- _How to complete this task_
Give back exactly the lines of the entries below from the line with "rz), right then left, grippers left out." to the line with "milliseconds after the", inclusive, and only those.

=== Section Start ===

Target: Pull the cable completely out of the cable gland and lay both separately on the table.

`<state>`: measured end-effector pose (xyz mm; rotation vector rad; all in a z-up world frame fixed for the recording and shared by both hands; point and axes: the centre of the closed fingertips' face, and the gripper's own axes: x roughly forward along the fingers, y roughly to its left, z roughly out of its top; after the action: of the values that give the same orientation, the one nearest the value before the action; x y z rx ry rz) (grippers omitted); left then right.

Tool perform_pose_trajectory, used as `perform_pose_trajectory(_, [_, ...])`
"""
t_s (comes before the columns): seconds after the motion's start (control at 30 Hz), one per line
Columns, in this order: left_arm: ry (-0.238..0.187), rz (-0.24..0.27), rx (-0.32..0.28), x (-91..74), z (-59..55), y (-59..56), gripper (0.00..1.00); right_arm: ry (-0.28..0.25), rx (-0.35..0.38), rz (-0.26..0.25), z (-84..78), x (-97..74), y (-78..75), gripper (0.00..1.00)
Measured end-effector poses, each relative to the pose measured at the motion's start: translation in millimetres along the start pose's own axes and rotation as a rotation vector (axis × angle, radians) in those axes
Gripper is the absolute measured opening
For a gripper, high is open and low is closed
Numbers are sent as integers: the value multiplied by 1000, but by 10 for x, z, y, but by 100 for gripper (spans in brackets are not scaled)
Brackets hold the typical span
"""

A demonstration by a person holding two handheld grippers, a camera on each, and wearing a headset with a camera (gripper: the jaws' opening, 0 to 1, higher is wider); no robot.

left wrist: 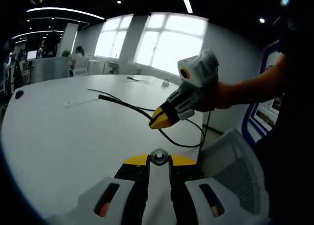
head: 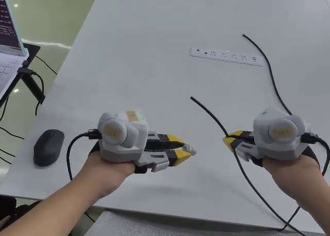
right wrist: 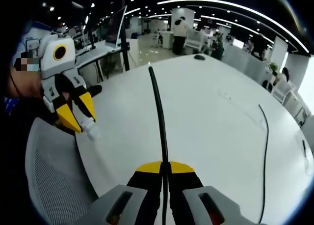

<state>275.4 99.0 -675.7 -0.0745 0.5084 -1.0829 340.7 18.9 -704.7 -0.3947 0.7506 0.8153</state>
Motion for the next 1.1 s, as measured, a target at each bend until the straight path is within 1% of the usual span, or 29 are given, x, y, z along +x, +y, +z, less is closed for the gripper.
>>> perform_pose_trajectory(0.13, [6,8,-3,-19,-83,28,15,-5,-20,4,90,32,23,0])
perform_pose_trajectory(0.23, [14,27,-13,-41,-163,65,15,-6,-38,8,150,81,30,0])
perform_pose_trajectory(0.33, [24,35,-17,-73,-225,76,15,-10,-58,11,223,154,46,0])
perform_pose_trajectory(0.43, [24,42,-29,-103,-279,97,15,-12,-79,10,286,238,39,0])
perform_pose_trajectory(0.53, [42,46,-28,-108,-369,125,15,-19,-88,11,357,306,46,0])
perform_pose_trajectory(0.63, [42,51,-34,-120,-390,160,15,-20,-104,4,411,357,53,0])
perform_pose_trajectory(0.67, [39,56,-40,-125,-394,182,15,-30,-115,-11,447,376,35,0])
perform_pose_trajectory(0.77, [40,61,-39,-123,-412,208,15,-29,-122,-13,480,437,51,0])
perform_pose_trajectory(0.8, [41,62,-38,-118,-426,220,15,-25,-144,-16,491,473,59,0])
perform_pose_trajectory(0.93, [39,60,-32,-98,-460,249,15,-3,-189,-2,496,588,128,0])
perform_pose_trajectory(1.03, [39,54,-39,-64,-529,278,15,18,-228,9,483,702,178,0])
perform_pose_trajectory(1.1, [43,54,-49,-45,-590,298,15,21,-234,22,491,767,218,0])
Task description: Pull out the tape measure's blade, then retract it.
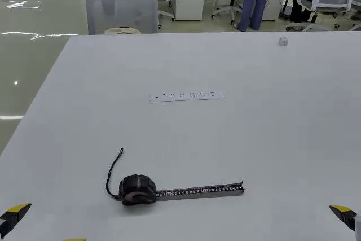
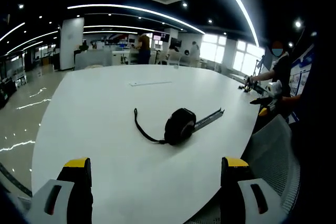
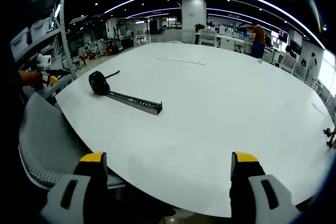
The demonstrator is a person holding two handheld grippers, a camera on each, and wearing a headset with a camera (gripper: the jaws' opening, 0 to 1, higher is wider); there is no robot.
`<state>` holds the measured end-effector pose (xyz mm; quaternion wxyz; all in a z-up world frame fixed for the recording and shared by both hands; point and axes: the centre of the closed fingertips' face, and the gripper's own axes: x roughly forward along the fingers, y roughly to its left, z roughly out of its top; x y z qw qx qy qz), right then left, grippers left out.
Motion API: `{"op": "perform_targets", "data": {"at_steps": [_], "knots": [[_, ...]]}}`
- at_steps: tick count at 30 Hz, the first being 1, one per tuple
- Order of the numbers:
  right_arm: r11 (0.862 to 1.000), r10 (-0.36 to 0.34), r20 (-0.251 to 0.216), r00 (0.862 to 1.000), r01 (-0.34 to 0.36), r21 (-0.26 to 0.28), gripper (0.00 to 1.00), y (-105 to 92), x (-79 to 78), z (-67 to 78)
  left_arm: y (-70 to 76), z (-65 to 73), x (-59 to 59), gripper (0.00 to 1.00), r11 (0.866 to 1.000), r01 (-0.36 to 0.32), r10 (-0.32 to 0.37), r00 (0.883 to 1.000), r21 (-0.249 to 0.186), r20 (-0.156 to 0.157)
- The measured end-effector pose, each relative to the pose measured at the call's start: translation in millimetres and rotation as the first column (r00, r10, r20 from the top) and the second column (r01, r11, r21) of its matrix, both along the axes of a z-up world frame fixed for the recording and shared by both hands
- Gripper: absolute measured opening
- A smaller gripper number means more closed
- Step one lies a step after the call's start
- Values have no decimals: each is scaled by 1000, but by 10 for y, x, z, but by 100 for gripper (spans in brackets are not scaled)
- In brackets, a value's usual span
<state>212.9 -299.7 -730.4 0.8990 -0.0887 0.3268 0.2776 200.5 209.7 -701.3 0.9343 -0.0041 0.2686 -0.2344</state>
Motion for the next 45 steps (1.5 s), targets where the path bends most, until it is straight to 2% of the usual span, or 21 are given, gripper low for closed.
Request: {"op": "perform_targets", "data": {"at_steps": [3,8,11,16,19,23,26,28,30,31,33,36,40,43,45], "knots": [[1000,-4,2,1000,4,12,100,19,23,20,8,-12,24,100,1000,3,-3,1000,7,-7],[1000,3,3,1000,-3,14,100,65,40,-8,-12,21,83,100,1000,-7,7,1000,8,5],[1000,5,-3,1000,-5,16,100,100,28,-36,-38,23,106,100,999,-31,31,1000,-31,2],[1000,20,3,1000,-20,24,98,158,32,3,-25,57,143,100,997,-68,69,998,-41,13],[999,52,14,999,-52,-11,97,152,45,-19,-42,85,163,100,996,-76,77,997,-35,23],[998,65,18,998,-64,-8,95,183,68,3,-74,124,194,100,996,-84,85,996,-24,41],[997,76,25,997,-75,-10,94,190,103,26,-96,141,217,100,996,-93,92,994,13,56],[996,84,31,996,-83,-13,93,201,122,49,-113,151,233,100,995,-97,95,993,21,65],[996,91,35,995,-91,-13,92,193,162,64,-149,169,258,100,995,-105,105,992,-1,70],[995,95,39,995,-95,-12,92,194,182,82,-172,203,284,100,993,-116,117,989,-23,86],[995,101,44,994,-100,-14,92,192,219,99,-196,221,308,100,990,-139,140,987,-30,78],[993,120,47,992,-119,-22,93,244,245,143,-271,255,347,100,989,-143,145,986,-23,83],[985,169,39,985,-168,-46,93,290,298,119,-382,315,396,100,990,-143,143,985,-12,95],[979,201,41,979,-200,-38,100,364,357,148,-467,356,431,100,990,-140,140,984,-7,112],[973,226,34,973,-224,-53,100,387,392,170,-553,331,448,100,993,-121,120,987,-4,108]]}}
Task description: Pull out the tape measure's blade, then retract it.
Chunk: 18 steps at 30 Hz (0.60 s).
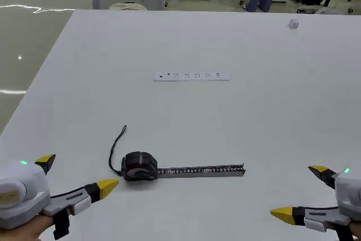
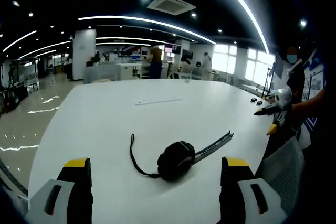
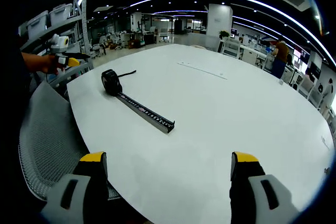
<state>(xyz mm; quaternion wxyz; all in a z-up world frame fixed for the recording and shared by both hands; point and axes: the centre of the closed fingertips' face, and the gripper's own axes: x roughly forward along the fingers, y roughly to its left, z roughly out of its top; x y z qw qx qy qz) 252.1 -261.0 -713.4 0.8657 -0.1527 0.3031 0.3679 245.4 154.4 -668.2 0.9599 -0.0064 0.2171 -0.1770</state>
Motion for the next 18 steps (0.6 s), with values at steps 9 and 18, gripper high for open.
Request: {"op": "perform_targets", "data": {"at_steps": [9,18], "knots": [[996,92,-38,995,-93,-18,100,85,69,-31,-252,-69,60,100,1000,-17,17,1000,-2,-21],[953,264,-131,956,-279,-114,90,206,40,-167,-300,-191,128,100,998,-66,66,997,-2,-46]]}}
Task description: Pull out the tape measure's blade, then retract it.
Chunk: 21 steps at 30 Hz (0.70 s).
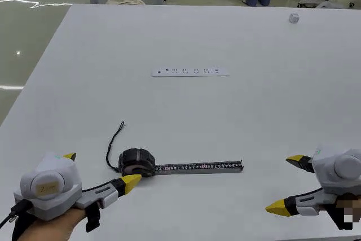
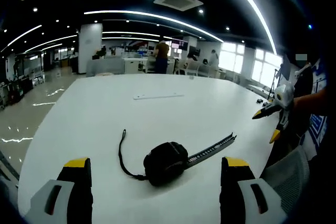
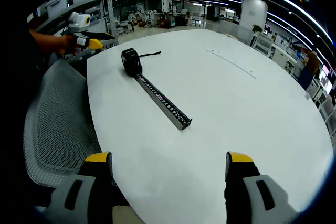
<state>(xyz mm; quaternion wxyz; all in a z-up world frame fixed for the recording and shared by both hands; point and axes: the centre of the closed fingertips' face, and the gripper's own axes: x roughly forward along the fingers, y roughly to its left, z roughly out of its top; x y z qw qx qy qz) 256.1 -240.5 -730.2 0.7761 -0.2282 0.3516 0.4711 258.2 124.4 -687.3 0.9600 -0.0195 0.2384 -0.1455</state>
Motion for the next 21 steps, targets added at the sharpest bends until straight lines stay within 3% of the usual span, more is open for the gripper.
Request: {"op": "perform_targets", "data": {"at_steps": [3,7,12,15,18,21], "knots": [[998,56,-17,998,-56,-24,88,49,57,16,-21,13,48,100,1000,-10,9,999,9,43],[991,115,-18,993,-116,-67,88,125,122,49,-86,-85,48,100,1000,-4,4,1000,27,15],[983,162,-18,987,-163,-85,88,240,250,77,-116,-120,59,100,998,-17,16,1000,59,26],[966,225,-21,974,-225,-129,86,255,303,41,-154,-154,78,100,998,-20,19,1000,56,19],[946,275,-36,961,-277,-166,85,261,358,1,-165,-136,104,100,997,-33,31,999,69,33],[939,294,-45,955,-298,-174,84,287,416,5,-175,-111,139,100,996,-47,44,998,73,45]]}}
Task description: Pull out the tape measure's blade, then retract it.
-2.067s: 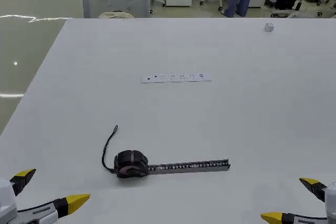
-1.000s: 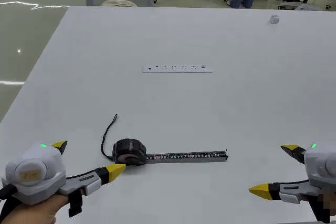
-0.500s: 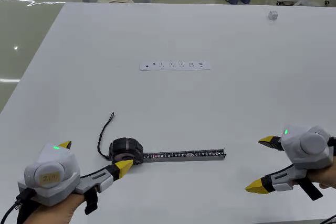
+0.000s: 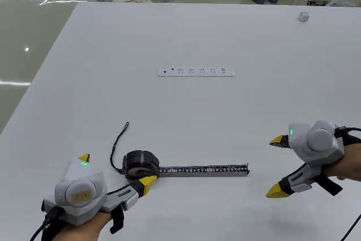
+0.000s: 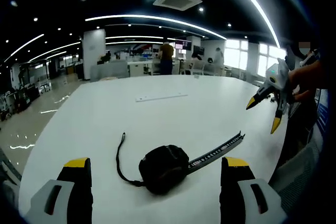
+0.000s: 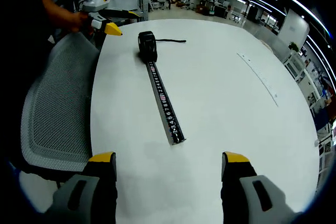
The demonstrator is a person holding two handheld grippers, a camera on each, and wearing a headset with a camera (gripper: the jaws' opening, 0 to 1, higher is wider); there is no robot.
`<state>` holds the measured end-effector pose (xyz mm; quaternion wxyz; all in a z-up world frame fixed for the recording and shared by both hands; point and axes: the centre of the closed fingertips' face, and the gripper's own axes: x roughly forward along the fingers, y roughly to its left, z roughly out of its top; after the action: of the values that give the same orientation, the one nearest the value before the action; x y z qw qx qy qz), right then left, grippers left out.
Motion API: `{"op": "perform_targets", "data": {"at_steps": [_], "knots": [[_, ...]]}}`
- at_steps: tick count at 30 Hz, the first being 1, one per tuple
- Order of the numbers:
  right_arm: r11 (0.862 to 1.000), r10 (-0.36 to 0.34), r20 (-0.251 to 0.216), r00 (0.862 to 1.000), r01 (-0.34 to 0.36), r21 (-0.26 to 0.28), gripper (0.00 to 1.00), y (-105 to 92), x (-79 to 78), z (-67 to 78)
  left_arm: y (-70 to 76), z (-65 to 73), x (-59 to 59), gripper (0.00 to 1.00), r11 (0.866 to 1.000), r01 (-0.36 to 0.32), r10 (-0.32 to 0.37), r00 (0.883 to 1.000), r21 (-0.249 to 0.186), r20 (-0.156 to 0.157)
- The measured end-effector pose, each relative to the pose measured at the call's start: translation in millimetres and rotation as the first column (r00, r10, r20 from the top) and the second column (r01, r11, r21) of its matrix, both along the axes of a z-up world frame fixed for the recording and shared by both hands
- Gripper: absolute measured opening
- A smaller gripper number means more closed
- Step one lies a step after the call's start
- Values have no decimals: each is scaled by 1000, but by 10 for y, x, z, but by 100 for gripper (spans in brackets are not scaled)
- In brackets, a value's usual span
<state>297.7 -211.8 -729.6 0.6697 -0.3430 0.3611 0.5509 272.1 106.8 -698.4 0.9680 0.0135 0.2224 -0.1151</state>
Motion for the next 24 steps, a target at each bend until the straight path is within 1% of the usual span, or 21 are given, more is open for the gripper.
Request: {"op": "perform_targets", "data": {"at_steps": [3,6,7,9,11,13,15,18,19,22,24], "knots": [[1000,20,2,1000,-20,-6,82,30,51,4,-20,-4,32,100,1000,-13,12,1000,-23,-8],[999,44,1,999,-44,-19,80,56,80,-11,-26,1,59,100,999,-24,23,1000,-25,-6],[998,59,3,998,-59,-28,79,65,91,-25,-25,13,72,100,999,-29,30,1000,-21,4],[996,78,-10,997,-79,-48,77,79,76,-49,-34,25,86,100,999,-37,37,999,-15,16],[991,116,-25,993,-117,-69,73,87,60,-87,-29,23,92,100,999,-45,45,999,-4,22],[986,142,-28,989,-144,-87,70,109,59,-115,-19,10,89,100,999,-55,55,998,-5,22],[982,159,-32,987,-162,-97,69,133,62,-143,-20,-34,77,100,998,-61,61,998,-15,10],[976,186,-33,982,-189,-111,68,166,83,-195,-15,-54,58,100,997,-68,68,998,-19,7],[969,208,-47,977,-212,-123,68,172,64,-226,-6,-64,50,99,997,-74,74,997,-19,5],[959,235,-62,970,-242,-150,65,171,65,-297,17,-70,35,99,996,-88,88,996,-10,7],[958,235,-70,969,-243,-154,63,178,86,-347,15,-97,33,99,996,-94,94,996,-10,2]]}}
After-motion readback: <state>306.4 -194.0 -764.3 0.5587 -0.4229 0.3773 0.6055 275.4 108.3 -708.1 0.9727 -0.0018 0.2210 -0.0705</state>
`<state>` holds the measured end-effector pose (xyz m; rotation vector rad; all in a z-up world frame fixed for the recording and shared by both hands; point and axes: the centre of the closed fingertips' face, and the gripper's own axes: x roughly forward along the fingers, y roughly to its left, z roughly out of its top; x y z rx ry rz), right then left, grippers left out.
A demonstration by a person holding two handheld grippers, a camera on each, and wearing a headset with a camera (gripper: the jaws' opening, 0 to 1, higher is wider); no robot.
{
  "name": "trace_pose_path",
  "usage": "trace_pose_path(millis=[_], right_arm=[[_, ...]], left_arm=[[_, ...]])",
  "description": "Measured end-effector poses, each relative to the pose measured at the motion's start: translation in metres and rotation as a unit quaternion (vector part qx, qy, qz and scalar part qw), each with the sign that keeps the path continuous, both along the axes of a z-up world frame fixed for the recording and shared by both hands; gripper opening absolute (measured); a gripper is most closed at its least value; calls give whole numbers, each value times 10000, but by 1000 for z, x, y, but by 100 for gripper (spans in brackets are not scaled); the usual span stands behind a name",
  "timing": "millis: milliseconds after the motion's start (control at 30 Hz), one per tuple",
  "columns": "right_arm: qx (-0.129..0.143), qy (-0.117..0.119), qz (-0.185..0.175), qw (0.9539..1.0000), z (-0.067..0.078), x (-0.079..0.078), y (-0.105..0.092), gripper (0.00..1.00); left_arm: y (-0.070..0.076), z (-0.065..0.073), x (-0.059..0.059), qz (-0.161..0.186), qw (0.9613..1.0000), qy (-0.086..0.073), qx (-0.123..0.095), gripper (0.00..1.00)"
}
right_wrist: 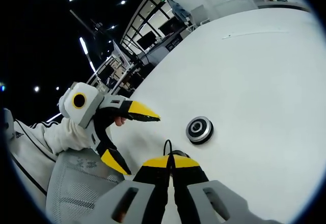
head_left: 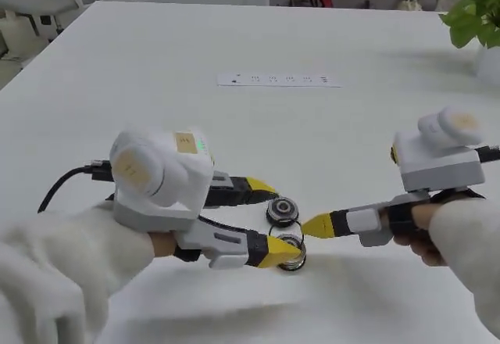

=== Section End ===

- _Expected answer_
`<state>` holds the measured end-effector pose (xyz m; rotation vector rad; all in a z-up world frame fixed for the recording and shared by both hands; point and axes: the centre of the closed fingertips' face, and the gripper's own axes: x roughly forward along the fingers, y roughly to its left, z roughly out of its top; x y z rx ry rz), right then left, grippers left out.
A demonstration by a person holding two handheld grippers, a camera on each, and wearing a headset with a camera (gripper: the jaws' opening, 0 to 1, higher is wider); no robot.
{
  "name": "trace_pose_path",
  "usage": "trace_pose_path(millis=[_], right_arm=[[_, ...]], left_arm=[[_, ...]])",
  "description": "Measured end-effector poses, each relative to the pose measured at the motion's start: translation in metres and rotation as a unit quaternion (vector part qx, qy, qz and scalar part qw), each with the sign that keeps the path continuous, both along the axes of a z-up world frame fixed for the recording and shared by both hands; gripper opening absolute (measured); a gripper is most closed at its least value; calls give whole numbers, each value times 10000, but by 1000 for z, x, y, but by 100 for gripper (spans in brackets are not scaled); the usual span stands behind a name",
  "timing": "millis: milliseconds after the motion's start (control at 30 Hz), one per tuple",

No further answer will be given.